Publicado : 20 Agosto, 2008 en Prensa

Se encuentra en discusión en la Cámara el proyecto de ley que crea el Ministerio de Energía. Se trata, sin duda, de un primer paso de importancia. Los principales países del mundo tratan el tema como prioridad. El crecimiento acelerado de los precios del petróleo genera discusiones radicales. Suecia ha declarado su intención de ser el primer país en desligarse por completo del petróleo hacia el 2020…

Se encuentra en discusión en la Cámara el proyecto de ley que crea el Ministerio de Energía. Se trata, sin duda, de un primer paso de importancia. Los principales países del mundo tratan el tema como prioridad. El crecimiento acelerado de los precios del petróleo genera discusiones radicales. Suecia ha declarado su intención de ser el primer país en desligarse por completo del petróleo hacia el 2020. Portugal generará energía eólica equivalente al 25% de toda la energía de esa fuente producida en la Unión Europea mientras construye, además, el primer parque de olas con viabilidad comercial y expande el uso de la energía solar. Muchos países empiezan a repensar los modos de transporte para minimizar el uso de los derivados del petróleo.

Estos temas no aparecen con suficiente nitidez en el debate nacional.

En el sector energético, el problema de fondo es que se ha aplicado el lema “la mejor política es no tener política”, dejando que los privados y el mercado resuelvan el asunto. La extrema vulnerabilidad que enfrentamos en el suministro eléctrico, los problemas de abastecimiento de gas natural y el gran impacto que está sufriendo la economía por el aumento de precios del petróleo, derivan de la insuficiencia del modelo de política energética desarrollado hasta la actualidad. El problema tenderá a agudizarse, por lo que debemos tomar decisiones respecto de la matriz energética futura, entre las cuales aparece con fuerza la alternativa nuclear. ¿Puede ser ésta una decisión librada al mercado? El proyecto de creación del ministerio no plantea suficientemente la necesidad de una política pública ni las dimensiones de la tarea en este campo.

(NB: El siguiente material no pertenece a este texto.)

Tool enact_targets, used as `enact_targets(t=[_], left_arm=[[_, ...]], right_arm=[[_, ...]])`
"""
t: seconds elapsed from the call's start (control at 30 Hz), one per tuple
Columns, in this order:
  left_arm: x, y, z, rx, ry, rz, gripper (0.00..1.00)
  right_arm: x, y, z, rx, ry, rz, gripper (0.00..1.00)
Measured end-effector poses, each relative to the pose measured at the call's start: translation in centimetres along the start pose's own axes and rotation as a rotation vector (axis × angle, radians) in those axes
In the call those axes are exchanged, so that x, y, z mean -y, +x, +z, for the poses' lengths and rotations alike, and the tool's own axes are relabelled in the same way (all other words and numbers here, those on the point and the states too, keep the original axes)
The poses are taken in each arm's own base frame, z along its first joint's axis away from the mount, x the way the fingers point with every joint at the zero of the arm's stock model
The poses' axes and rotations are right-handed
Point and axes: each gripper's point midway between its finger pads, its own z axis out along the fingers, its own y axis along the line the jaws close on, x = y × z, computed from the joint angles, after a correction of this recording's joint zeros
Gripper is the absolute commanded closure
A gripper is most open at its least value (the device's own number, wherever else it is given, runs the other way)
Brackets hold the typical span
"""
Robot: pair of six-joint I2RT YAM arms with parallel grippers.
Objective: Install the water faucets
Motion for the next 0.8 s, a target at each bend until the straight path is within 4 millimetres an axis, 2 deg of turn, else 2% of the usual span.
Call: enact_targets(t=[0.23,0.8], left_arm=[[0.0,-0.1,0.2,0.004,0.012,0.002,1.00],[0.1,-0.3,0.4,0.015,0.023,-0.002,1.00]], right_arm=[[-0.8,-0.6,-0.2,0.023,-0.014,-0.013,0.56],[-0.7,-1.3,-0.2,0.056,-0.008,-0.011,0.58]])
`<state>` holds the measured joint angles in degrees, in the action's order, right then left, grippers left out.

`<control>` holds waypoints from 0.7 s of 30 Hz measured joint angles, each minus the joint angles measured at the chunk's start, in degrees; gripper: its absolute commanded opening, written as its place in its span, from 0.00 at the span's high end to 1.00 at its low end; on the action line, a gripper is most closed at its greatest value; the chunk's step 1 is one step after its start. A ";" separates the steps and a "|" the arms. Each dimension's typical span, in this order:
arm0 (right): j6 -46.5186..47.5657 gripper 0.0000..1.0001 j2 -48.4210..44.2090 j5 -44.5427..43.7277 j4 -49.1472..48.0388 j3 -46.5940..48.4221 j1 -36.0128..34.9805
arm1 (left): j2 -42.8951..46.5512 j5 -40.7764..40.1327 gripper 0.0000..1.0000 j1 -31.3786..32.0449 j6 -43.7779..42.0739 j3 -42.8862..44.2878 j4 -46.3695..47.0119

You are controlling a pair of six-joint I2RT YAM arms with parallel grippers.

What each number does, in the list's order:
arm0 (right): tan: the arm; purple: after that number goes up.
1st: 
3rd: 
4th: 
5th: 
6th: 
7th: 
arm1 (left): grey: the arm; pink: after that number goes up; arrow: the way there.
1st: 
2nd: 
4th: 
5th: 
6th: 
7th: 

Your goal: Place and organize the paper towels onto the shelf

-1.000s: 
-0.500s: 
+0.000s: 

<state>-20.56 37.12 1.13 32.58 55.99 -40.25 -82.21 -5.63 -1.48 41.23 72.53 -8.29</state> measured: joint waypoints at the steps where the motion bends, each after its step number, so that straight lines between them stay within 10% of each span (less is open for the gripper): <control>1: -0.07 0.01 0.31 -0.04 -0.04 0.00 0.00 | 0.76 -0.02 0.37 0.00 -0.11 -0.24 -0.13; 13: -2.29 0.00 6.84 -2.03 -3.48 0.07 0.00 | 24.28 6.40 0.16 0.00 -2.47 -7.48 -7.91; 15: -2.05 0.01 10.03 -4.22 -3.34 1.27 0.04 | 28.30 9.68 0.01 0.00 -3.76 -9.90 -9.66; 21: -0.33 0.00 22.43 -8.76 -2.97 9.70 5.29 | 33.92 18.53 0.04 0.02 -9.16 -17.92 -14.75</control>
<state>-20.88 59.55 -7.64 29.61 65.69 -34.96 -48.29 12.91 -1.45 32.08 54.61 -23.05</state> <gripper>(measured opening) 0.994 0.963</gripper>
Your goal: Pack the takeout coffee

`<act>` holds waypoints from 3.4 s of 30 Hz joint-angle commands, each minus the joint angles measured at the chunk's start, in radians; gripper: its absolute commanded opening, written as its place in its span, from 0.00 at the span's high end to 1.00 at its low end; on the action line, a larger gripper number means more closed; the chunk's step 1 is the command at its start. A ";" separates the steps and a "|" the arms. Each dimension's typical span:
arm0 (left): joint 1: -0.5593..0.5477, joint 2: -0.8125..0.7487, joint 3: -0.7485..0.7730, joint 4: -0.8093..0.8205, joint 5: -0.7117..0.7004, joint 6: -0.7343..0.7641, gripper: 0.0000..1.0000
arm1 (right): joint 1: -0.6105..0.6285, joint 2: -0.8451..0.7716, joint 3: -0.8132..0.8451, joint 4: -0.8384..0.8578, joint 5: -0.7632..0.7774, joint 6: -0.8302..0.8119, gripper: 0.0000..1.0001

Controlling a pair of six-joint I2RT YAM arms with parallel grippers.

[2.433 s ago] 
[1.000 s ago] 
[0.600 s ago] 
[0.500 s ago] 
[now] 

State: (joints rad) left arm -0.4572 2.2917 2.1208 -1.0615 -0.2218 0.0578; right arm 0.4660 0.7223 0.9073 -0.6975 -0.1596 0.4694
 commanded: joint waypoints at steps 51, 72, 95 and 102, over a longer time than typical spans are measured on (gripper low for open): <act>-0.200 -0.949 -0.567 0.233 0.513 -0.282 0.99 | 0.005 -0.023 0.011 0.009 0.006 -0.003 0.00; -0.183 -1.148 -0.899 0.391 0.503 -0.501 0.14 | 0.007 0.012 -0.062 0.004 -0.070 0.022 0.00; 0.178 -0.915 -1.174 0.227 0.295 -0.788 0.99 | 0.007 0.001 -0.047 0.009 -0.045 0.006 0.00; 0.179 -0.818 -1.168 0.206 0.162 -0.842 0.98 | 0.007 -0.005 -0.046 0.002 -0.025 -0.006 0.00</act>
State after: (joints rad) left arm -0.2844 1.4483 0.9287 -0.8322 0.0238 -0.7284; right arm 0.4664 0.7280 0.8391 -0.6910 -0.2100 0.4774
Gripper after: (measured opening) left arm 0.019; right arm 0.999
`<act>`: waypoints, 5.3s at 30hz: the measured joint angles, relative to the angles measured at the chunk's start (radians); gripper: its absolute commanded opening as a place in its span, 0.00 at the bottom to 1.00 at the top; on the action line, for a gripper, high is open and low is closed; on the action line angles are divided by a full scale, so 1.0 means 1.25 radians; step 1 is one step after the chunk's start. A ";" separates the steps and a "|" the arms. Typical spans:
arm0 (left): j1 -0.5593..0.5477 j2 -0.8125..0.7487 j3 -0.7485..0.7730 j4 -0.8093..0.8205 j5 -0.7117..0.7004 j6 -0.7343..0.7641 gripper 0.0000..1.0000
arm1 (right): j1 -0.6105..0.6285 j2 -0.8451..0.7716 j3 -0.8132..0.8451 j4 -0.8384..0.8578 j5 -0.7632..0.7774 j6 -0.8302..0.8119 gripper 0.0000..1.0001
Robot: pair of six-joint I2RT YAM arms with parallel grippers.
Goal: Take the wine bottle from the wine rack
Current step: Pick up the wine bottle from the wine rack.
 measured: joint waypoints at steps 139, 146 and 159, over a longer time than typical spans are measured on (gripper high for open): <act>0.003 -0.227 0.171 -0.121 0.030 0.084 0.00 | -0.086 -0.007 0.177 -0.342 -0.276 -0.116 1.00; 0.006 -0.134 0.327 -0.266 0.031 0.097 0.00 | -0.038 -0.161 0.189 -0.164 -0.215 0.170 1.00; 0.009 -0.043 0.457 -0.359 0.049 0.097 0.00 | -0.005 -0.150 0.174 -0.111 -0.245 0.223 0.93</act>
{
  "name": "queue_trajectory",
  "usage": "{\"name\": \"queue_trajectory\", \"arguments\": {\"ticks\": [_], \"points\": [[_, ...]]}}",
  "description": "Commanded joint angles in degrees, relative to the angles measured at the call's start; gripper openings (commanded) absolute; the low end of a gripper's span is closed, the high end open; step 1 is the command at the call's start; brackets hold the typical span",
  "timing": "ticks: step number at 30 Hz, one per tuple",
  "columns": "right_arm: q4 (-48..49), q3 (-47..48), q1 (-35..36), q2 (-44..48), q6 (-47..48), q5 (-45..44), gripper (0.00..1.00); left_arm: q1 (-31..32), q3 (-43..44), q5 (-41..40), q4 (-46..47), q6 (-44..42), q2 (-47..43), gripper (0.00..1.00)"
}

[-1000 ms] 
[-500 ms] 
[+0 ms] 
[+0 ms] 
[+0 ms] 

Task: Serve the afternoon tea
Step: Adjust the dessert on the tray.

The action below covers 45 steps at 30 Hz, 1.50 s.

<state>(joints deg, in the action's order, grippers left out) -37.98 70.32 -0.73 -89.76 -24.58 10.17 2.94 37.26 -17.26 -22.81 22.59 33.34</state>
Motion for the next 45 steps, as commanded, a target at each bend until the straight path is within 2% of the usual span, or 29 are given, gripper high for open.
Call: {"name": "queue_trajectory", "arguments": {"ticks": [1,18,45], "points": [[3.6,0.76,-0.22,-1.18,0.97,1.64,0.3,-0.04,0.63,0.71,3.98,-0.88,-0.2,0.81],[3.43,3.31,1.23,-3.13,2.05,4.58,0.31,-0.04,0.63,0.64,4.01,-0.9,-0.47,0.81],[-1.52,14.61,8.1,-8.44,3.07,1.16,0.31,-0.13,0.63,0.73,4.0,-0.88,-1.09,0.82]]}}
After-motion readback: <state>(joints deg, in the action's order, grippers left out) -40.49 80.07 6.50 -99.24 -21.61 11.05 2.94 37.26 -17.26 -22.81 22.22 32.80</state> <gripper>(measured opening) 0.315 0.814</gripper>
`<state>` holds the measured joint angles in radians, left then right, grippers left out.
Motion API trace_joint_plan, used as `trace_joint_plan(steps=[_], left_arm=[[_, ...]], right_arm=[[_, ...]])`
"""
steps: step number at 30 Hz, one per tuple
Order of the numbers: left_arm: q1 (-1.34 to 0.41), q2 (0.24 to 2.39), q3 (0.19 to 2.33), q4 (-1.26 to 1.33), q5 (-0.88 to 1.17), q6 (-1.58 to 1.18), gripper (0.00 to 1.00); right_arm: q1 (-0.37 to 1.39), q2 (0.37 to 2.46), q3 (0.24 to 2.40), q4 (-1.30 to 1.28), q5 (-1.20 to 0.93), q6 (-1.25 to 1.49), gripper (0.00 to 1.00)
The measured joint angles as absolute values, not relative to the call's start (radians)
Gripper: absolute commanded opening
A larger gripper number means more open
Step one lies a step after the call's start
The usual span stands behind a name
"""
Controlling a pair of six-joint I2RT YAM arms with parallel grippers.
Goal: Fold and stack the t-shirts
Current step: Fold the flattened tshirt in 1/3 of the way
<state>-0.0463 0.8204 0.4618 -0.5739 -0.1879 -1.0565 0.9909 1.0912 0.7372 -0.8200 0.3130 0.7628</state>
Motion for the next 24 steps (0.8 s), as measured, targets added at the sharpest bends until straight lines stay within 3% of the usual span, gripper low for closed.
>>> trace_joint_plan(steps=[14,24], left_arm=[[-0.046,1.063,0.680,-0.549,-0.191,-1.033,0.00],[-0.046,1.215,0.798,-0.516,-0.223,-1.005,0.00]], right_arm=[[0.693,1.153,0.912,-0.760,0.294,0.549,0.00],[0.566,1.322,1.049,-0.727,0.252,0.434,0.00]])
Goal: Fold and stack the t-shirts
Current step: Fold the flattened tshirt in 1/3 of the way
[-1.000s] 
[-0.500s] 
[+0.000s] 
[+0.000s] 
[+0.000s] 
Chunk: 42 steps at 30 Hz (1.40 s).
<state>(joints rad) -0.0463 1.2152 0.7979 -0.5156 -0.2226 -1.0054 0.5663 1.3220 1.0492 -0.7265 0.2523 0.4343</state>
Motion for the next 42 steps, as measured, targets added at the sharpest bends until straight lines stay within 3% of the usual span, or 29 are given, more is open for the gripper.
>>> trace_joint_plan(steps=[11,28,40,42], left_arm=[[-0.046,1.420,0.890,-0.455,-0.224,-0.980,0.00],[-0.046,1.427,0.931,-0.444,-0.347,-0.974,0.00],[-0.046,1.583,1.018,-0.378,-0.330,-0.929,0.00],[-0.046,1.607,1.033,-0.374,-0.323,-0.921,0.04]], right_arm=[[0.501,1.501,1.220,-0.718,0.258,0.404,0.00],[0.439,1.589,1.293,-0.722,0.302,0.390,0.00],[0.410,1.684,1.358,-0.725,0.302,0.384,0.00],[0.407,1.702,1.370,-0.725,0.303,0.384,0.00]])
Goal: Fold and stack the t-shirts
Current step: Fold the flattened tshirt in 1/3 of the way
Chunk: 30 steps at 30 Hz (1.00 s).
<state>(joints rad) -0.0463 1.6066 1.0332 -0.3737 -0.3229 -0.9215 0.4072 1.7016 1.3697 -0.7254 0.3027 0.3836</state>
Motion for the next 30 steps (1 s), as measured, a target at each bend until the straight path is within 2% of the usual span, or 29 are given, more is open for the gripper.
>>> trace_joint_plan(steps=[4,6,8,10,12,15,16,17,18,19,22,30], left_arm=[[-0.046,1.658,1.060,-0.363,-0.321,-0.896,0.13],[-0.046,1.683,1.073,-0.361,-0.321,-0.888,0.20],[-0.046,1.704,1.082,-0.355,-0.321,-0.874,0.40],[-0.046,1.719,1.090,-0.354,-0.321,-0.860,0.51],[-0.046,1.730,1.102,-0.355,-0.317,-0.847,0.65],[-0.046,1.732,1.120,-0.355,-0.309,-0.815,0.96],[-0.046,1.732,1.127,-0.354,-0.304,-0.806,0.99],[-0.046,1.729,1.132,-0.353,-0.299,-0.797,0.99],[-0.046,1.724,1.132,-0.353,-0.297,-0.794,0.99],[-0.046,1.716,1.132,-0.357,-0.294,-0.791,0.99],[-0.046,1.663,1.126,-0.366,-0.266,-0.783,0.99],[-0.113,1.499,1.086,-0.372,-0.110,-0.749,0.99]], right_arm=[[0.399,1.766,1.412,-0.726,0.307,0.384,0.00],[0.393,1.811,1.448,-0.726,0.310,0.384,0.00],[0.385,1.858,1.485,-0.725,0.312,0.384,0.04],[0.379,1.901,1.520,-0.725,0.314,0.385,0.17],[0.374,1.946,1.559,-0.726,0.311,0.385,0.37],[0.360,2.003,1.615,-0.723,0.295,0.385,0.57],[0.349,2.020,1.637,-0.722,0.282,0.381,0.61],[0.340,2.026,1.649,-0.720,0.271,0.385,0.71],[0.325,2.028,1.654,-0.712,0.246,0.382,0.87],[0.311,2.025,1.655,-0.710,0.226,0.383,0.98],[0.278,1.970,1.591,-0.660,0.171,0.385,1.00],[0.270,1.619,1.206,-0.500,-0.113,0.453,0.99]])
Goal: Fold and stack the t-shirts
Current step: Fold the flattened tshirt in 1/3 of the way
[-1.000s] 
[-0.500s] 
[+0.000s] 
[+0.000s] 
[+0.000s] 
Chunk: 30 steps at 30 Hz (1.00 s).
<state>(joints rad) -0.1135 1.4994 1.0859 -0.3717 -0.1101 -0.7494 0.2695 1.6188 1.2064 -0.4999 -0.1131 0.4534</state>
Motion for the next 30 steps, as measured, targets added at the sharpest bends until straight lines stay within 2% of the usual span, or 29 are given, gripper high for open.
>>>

El ministerio propuesto mantiene las limitaciones de la segmentación sectorial y no propone mecanismos de coordinación efectivos con las áreas medioambientales, de recursos hídricos, de relaciones exteriores (¿se puede abordar el tema sin pensar en una estrategia de relaciones vecinales?) y de transportes. Como ha quedado demostrado en la crisis del Transantiago y en la propia crisis energética, el problema principal de gestión del Estado parece radicar en que el núcleo estratégico del gobierno carece de los dispositivos institucionales para asegurar una adecuada conducción del aparato del Estado. Si bien es mucho aspirar a que el nuevo Ministerio de Energía resuelva totalmente estos dilemas, tampoco es aceptable que los eluda.